-- WHAT IS NEEDED --
If a line of the data below holds the word "camera", list it.

Collected data entries:
+ + +

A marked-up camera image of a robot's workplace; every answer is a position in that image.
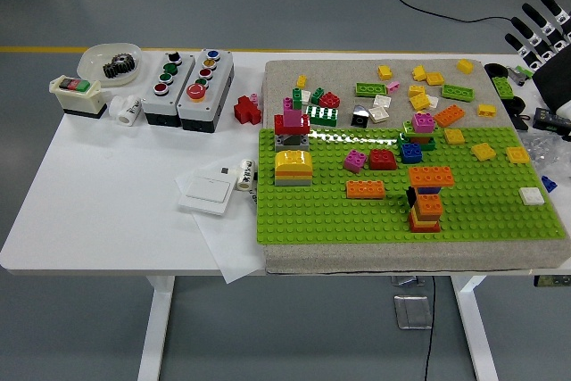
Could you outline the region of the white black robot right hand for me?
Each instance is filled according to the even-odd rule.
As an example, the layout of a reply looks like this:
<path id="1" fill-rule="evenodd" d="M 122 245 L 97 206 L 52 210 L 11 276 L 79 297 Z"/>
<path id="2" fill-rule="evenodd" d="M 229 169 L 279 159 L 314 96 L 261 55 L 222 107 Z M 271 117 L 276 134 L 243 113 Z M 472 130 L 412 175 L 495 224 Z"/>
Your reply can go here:
<path id="1" fill-rule="evenodd" d="M 552 14 L 548 21 L 528 3 L 523 12 L 539 28 L 540 34 L 512 17 L 510 22 L 524 38 L 520 42 L 508 33 L 505 40 L 531 68 L 533 81 L 547 107 L 558 116 L 570 118 L 570 13 L 555 0 L 540 0 Z"/>

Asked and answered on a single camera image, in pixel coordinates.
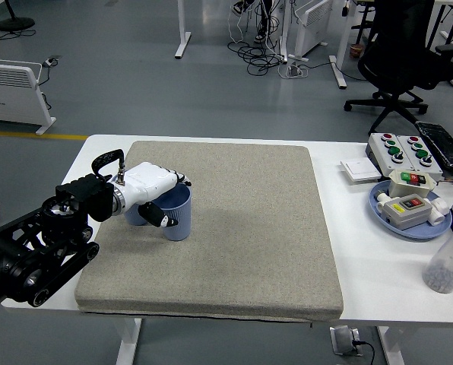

+ + +

-- SOLUTION TO THIS EXERCISE --
A marked-up camera image of a robot's workplace; every answer is a position in that image.
Asked and answered on a single camera image, in pixel coordinates.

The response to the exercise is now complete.